Le monde agricole s'inquiète de la participation financière de la Caisse de dépôt et placement du Québec et du Fonds de solidarité FTQ aux activités de PANGEA terres agricoles et de son principal actionnaire, Charles Sirois.

Indignation agricole sur la rive sud

La Fédération de l'UPA du Centre-du-Québec et le Syndicat de la relève agricole du Centre-du-Québec dénoncent vigoureusement la participation financière de la Caisse de dépôt et placement du Québec et du Fonds de solidarité FTQ aux activités de PANGEA terres agricoles et de son principal actionnaire, Charles Sirois.

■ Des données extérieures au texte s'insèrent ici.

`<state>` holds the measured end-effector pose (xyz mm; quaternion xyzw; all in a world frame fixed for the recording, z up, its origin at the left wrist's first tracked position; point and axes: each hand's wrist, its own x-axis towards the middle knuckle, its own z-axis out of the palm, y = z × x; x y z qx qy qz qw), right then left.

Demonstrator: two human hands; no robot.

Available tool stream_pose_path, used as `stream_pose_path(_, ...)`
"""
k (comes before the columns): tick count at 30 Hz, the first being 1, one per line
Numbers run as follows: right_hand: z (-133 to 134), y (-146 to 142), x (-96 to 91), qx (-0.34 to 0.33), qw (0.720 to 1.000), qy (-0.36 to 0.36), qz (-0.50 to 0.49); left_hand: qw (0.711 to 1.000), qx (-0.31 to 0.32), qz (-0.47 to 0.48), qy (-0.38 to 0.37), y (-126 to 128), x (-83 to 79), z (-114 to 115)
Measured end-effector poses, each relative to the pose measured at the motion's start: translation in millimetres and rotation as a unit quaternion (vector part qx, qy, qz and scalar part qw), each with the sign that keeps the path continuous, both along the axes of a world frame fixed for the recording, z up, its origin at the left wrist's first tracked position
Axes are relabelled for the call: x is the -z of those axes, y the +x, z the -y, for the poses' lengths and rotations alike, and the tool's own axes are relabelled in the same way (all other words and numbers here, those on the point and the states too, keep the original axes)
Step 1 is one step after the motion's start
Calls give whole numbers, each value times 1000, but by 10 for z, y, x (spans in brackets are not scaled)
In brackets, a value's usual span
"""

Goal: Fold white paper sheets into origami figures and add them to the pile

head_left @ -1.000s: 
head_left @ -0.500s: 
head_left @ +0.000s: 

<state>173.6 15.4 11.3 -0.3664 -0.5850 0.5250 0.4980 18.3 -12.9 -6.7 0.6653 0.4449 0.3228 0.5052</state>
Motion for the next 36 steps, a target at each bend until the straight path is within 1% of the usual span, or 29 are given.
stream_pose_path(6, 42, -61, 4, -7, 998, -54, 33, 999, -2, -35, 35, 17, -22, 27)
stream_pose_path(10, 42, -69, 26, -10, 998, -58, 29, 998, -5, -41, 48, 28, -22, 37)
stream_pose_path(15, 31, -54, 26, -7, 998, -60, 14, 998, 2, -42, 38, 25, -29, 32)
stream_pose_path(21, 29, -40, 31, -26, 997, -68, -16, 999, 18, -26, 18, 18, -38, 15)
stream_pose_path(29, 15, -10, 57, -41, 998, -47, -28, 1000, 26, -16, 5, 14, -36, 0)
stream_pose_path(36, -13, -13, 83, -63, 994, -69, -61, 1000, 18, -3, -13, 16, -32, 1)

«Un tel investissement de fonds publics dans l'achat de terres agricoles entraîne une concurrence insoutenable qui freinera inévitablement le développement des entreprises familiales sur le territoire centricois», a déclaré le président de la fédération régionale, Daniel Habel.
«Comment voulez-vous que la relève puisse rivaliser avec des investisseurs de ce calibre? C'est complètement inéquitable et ça coupe les ailes à plusieurs jeunes qui rêvent de vivre de l'agriculture», renchérit le président du Syndicat de la relève, Benoît Quintal.

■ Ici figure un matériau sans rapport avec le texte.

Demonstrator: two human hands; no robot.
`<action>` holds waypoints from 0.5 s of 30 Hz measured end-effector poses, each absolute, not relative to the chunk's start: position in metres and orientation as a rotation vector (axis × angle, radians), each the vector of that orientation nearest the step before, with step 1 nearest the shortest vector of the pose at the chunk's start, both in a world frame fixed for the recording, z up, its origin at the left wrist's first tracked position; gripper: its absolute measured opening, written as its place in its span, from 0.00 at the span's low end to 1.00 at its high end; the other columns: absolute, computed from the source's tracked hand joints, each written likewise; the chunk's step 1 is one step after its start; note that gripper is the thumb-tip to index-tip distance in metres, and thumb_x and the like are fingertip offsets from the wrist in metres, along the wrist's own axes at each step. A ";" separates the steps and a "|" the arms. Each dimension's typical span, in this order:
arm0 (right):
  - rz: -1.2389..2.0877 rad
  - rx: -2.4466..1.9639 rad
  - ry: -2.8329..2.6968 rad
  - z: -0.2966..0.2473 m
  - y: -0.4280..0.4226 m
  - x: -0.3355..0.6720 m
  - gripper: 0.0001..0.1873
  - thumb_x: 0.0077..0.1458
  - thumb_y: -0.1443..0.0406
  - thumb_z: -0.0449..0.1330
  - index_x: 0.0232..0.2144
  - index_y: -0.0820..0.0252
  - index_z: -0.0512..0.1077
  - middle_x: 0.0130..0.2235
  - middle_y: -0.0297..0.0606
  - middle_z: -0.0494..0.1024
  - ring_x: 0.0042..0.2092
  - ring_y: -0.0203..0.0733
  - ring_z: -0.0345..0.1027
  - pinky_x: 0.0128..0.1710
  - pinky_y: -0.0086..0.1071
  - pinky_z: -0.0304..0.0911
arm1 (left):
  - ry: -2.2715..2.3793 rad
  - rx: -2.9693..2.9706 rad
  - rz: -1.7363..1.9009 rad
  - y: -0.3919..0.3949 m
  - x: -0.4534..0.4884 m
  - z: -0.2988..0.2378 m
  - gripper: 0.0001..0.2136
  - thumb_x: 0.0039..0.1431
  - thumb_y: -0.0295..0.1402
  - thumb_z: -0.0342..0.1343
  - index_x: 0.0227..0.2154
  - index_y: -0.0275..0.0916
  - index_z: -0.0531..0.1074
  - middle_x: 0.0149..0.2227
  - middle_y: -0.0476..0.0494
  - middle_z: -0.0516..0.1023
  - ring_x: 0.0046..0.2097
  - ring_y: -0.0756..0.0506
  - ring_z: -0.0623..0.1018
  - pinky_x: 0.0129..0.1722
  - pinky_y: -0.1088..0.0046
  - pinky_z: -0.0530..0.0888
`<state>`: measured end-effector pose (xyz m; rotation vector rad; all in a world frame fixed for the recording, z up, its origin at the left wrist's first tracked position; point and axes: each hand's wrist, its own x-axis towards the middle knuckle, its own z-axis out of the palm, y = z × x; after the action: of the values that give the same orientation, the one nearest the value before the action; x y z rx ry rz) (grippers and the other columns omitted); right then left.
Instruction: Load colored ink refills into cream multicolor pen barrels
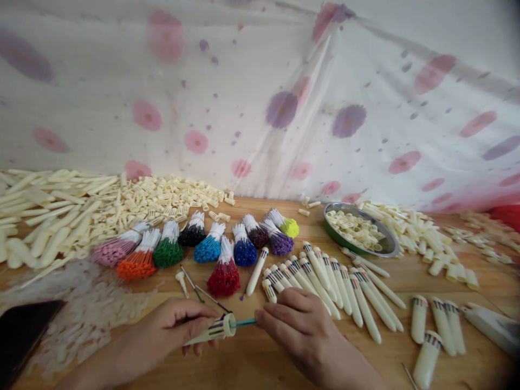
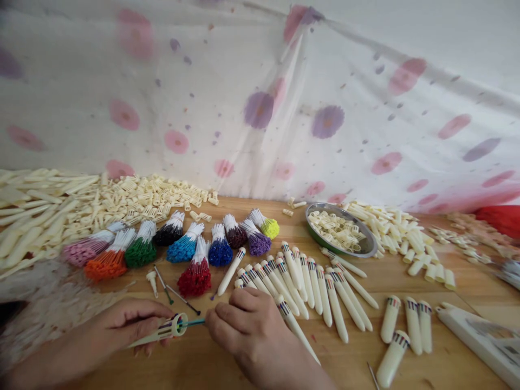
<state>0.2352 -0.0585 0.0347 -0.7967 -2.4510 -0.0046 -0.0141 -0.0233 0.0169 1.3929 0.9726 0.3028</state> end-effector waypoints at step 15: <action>-0.330 -0.785 -2.476 0.059 -0.071 0.234 0.13 0.62 0.72 0.47 0.37 0.65 0.72 0.30 0.37 0.78 0.29 0.36 0.65 0.27 0.31 0.61 | 1.049 1.644 0.503 -0.025 -0.013 0.009 0.09 0.45 0.35 0.62 0.33 0.50 0.80 0.40 0.50 0.78 0.44 0.41 0.74 0.44 0.73 0.70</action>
<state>0.2342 -0.0708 0.0594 -0.7846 -2.4764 -0.3297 -0.0133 -0.0247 0.0093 1.6445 1.0493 0.5027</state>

Entre 2009 et 2016, les dix sociétés les plus actives auraient acquis plus de 23 000 hectares de terres, soit un investissement de 145,7 millions de dollars.

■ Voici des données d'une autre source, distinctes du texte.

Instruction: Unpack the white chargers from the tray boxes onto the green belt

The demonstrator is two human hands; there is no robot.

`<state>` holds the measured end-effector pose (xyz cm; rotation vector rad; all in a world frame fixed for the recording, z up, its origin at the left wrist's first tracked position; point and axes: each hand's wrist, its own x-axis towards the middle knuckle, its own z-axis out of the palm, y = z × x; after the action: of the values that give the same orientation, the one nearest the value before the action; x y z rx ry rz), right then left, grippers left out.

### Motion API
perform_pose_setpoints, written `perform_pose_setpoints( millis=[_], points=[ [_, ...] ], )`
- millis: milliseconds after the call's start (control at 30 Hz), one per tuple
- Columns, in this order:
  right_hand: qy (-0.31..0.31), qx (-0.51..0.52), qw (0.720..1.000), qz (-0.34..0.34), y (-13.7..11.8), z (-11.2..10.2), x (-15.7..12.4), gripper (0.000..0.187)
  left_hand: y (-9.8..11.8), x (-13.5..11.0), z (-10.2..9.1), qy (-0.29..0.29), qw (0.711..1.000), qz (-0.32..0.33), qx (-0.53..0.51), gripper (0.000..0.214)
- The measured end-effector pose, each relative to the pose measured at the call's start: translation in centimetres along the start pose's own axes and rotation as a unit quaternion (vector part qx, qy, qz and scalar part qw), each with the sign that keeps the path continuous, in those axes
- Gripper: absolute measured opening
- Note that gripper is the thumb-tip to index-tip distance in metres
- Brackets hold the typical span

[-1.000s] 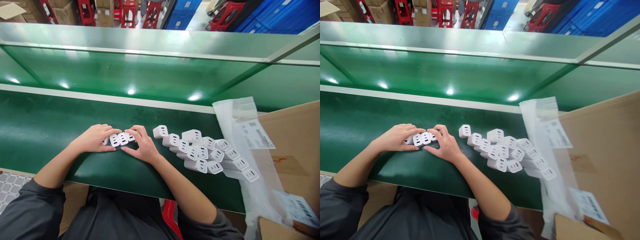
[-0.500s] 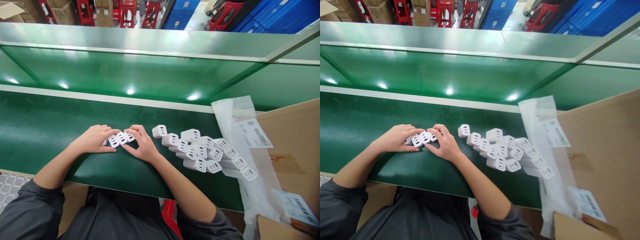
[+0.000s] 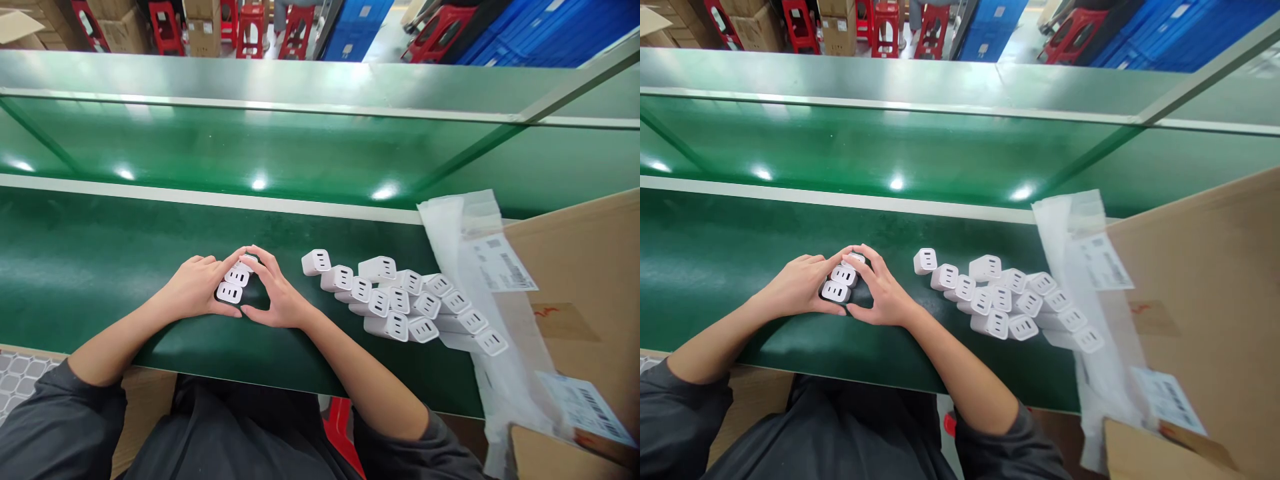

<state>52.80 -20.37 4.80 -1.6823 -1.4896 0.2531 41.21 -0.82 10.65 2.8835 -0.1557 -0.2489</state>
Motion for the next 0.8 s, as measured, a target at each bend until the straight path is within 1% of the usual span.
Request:
perform_pose_setpoints(
  millis=[67,133,233,333,433,500,633,700,800],
  points=[
    [-0.005,-0.021,1.0,0.017,-0.3,0.2,-0.1,0.093,-0.7,-0.6,-1.0,-0.015,0.999,0.001,-0.036,0.113],
    [0.0,-0.035,0.999,0.037,-0.7,0.7,-0.1,0.099,-1.7,-1.3,-2.1,-0.024,0.998,-0.004,-0.062,0.114],
    [0.019,-0.049,0.996,0.079,-1.3,1.6,0.0,0.108,-3.0,-2.1,-3.1,-0.056,0.996,-0.026,-0.062,0.113],
    [0.033,-0.053,0.992,0.11,-1.5,2.4,0.4,0.107,-3.5,-2.0,-3.0,-0.095,0.993,-0.038,-0.064,0.108],
    [0.039,-0.027,0.994,0.103,-1.1,2.6,0.6,0.102,-3.4,-1.5,-2.5,-0.105,0.991,-0.035,-0.08,0.098],
    [0.02,0.006,0.996,0.081,-0.6,2.2,0.6,0.104,-3.4,-1.2,-2.3,-0.097,0.991,-0.026,-0.09,0.094],
    [-0.066,0.063,0.995,0.04,0.2,0.5,0.5,0.111,-3.8,-1.2,-2.2,-0.087,0.99,0.008,-0.115,0.088],
    [-0.1,0.08,0.991,0.038,0.4,-0.4,0.4,0.113,-4.1,-1.3,-2.3,-0.088,0.986,0.03,-0.141,0.083],
    [-0.138,0.098,0.985,0.044,0.5,-1.3,0.3,0.115,-4.5,-1.0,-2.1,-0.083,0.973,0.064,-0.206,0.084]
  ],
)
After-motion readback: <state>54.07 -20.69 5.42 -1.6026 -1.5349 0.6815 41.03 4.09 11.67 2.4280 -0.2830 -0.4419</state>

Pendant cette période, PANGEA terres agricoles aurait déboursé 30,8 millions de dollars pour acquérir 4972 hectares, soit l'équivalent d'environ 50 entreprises familiales.
«Il ne faudrait donc 560 investisseurs comme PANGEA pour remplacer les 28 000 fermes du Québec», fait-on remarquer tout en décriant le fait que le modèle d'affaires de PANGEA soit peu attrayant pour la relève entrepreneuriale.